## Task details
Take the line that contains "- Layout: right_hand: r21" as the first line and the last line of the material below as the final one; reproduce exactly the lines between, inclusive.

## Dataset section
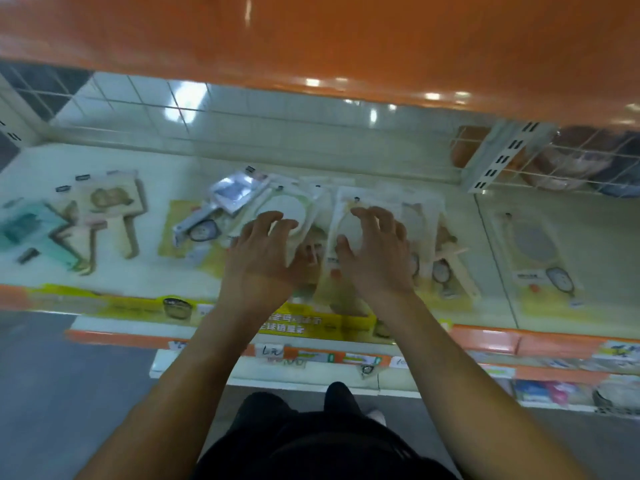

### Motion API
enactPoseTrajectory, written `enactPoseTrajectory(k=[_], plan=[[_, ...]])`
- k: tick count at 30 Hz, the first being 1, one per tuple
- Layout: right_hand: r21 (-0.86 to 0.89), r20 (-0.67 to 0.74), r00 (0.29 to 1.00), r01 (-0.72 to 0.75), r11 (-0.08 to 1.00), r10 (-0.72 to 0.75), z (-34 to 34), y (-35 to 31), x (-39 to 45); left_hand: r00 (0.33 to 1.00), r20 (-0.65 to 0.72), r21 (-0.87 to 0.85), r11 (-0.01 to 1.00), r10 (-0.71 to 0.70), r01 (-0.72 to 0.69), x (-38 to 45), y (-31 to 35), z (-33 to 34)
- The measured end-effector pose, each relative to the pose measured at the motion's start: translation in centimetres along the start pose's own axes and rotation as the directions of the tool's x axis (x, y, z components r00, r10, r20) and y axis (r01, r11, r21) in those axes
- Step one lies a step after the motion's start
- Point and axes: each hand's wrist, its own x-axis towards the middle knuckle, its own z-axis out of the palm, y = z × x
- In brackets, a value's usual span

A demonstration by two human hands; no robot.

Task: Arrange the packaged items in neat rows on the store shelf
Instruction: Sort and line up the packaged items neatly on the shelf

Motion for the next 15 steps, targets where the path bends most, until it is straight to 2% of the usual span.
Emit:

## Worked solution
- Layout: right_hand: r21 (-0.86 to 0.89), r20 (-0.67 to 0.74), r00 (0.29 to 1.00), r01 (-0.72 to 0.75), r11 (-0.08 to 1.00), r10 (-0.72 to 0.75), z (-34 to 34), y (-35 to 31), x (-39 to 45); left_hand: r00 (0.33 to 1.00), r20 (-0.65 to 0.72), r21 (-0.87 to 0.85), r11 (-0.01 to 1.00), r10 (-0.71 to 0.70), r01 (-0.72 to 0.69), x (-38 to 45), y (-31 to 35), z (-33 to 34)
- The measured end-effector pose, each relative to the pose measured at the motion's start: translation in centimetres along the start pose's own axes and rotation as the directions of the tool's x axis (x, y, z components r00, r10, r20) and y axis (r01, r11, r21) in those axes
- Step one lies a step after the motion's start
- Point and axes: each hand's wrist, its own x-axis towards the middle knuckle, its own z-axis out of the palm, y = z × x
- In brackets, a value's usual span

A demonstration by two human hands; no robot.

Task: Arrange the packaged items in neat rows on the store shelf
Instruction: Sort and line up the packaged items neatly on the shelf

Motion for the next 15 steps, targets where the path bends most, until it is straight to 2% of the usual span.
Emit:

No additional output is expected for this exercise.